What you should do>
Could you print all the entries exactly?

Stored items
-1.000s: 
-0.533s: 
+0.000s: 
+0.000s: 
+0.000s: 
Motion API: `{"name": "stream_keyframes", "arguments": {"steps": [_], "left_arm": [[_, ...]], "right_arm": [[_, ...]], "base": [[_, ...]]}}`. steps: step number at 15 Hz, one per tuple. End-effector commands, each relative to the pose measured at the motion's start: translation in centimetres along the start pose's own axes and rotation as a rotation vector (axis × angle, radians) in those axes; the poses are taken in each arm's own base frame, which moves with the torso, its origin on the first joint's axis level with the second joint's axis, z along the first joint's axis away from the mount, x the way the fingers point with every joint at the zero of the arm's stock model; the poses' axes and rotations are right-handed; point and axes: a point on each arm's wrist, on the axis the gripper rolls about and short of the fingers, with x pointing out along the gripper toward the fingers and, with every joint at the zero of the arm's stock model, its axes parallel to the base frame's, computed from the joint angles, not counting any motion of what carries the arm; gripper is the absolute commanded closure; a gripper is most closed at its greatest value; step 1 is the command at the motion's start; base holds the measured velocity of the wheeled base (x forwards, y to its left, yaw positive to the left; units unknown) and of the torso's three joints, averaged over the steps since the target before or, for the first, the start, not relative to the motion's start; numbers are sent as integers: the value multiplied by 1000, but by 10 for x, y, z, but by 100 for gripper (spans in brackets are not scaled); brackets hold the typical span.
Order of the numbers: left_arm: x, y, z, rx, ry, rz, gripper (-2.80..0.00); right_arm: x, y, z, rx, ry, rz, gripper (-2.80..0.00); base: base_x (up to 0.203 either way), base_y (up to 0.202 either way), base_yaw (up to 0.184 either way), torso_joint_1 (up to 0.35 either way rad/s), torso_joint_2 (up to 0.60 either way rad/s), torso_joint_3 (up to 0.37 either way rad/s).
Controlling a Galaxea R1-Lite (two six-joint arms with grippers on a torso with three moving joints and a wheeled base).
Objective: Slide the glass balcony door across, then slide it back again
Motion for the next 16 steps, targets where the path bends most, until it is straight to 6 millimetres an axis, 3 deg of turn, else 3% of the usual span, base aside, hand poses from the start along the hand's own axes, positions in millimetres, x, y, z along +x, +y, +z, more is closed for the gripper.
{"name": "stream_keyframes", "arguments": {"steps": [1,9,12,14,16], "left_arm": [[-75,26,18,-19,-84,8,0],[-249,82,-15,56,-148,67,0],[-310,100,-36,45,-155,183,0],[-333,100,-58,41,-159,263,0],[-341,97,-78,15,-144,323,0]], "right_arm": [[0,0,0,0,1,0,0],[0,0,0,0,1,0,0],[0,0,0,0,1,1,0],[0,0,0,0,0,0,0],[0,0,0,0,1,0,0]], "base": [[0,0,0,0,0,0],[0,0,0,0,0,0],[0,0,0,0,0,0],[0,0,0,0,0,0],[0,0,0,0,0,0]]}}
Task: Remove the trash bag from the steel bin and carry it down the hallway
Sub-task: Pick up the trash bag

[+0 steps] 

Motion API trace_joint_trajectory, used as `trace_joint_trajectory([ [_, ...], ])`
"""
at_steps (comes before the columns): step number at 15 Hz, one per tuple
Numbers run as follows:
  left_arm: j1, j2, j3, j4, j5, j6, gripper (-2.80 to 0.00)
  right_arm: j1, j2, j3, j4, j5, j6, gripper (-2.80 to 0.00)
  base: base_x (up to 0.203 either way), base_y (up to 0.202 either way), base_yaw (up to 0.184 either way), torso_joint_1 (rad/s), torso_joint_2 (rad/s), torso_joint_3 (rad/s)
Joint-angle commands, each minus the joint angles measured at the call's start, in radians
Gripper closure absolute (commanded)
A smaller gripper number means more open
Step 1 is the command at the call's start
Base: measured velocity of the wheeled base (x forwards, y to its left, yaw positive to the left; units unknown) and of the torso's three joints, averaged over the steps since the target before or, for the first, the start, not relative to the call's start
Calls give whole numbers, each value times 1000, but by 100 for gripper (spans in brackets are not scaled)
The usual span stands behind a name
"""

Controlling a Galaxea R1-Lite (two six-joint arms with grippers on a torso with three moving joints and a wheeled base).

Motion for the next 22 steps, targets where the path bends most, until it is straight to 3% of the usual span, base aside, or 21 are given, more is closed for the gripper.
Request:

Response below>
-1.000s: 
-0.533s: 
+0.000s: 
+0.000s: 
+0.000s: 
Motion API: `{"name": "stream_keyframes", "arguments": {"steps": [_], "left_arm": [[_, ...]], "right_arm": [[_, ...]], "base": [[_, ...]]}}`. steps: step number at 15 Hz, one per tuple. End-effector commands, each relative to the pose measured at the motion's start: translation in centimetres along the start pose's own axes and rotation as a rotation vector (axis × angle, radians) in those axes; the poses are taken in each arm's own base frame, which moves with the torso, its origin on the first joint's axis level with the second joint's axis, z along the first joint's axis away from the mount, x the way the fingers point with every joint at the zero of the arm's stock model; the poses' axes and rotations are right-handed; point and axes: a point on each arm's wrist, on the axis the gripper rolls about and short of the fingers, with x pointing out along the gripper toward the fingers and, with every joint at the zero of the arm's stock model, its axes parallel to the base frame's, computed from the joint angles, not counting any motion of what carries the arm; gripper is the absolute commanded closure; a gripper is most closed at its greatest value; step 1 is the command at the motion's start; base holds the measured velocity of the wheeled base (x forwards, y to its left, yaw positive to the left; units unknown) and of the torso's three joints, averaged over the steps since the target before or, for the first, the start, not relative to the motion's start; numbers are sent as integers: the value multiplied by 1000, but by 10 for x, y, z, but by 100 for gripper (spans in brackets are not scaled); brackets hold the typical span.
Order of the numbers: left_arm: x, y, z, rx, ry, rz, gripper (-2.80..0.00); right_arm: x, y, z, rx, ry, rz, gripper (-2.80..0.00); base: base_x (up to 0.203 either way), base_y (up to 0.202 either way), base_yaw (up to 0.184 either way), torso_joint_1 (up to 0.35 either way rad/s), torso_joint_2 (up to 0.60 either way rad/s), torso_joint_3 (up to 0.37 either way rad/s).
Controlling a Galaxea R1-Lite (two six-joint arms with grippers on a torso with three moving joints and a wheeled base).
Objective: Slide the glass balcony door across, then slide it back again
Motion for the next 16 steps, targets where the path bends most, until it is straight to 6 millimetres an axis, 3 deg of turn, else 3% of the usual span, base aside, hand poses from the start along the hand's own axes, positions in millimetres, x, y, z along +x, +y, +z, more is closed for the gripper.
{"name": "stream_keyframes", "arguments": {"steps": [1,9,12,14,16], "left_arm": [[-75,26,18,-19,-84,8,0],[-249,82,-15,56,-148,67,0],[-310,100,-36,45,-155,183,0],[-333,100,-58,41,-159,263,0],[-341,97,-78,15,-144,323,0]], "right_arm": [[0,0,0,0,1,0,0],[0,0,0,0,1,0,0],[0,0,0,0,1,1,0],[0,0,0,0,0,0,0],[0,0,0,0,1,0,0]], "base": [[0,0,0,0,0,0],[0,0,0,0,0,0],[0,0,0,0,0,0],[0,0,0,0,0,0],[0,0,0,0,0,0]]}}
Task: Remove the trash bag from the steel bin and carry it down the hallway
Sub-task: Pick up the trash bag

[+0 steps] 

Motion API trace_joint_trajectory, used as `trace_joint_trajectory([ [_, ...], ])`
"""
at_steps (comes before the columns): step number at 15 Hz, one per tuple
Numbers run as follows:
  left_arm: j1, j2, j3, j4, j5, j6, gripper (-2.80 to 0.00)
  right_arm: j1, j2, j3, j4, j5, j6, gripper (-2.80 to 0.00)
  base: base_x (up to 0.203 either way), base_y (up to 0.202 either way), base_yaw (up to 0.184 either way), torso_joint_1 (rad/s), torso_joint_2 (rad/s), torso_joint_3 (rad/s)
Joint-angle commands, each minus the joint angles measured at the call's start, in radians
Gripper closure absolute (commanded)
A smaller gripper number means more open
Step 1 is the command at the call's start
Base: measured velocity of the wheeled base (x forwards, y to its left, yaw positive to the left; units unknown) and of the torso's three joints, averaged over the steps since the target before or, for the first, the start, not relative to the call's start
Calls give whole numbers, each value times 1000, but by 100 for gripper (spans in brackets are not scaled)
The usual span stands behind a name
"""

Controlling a Galaxea R1-Lite (two six-joint arms with grippers on a torso with three moving joints and a wheeled base).

Motion for the next 22 steps, targets where the path bends most, until it is straight to 3% of the usual span, base aside, or 21 are given, more is closed for the gripper.
Request:

Nothing more will be written for this answer.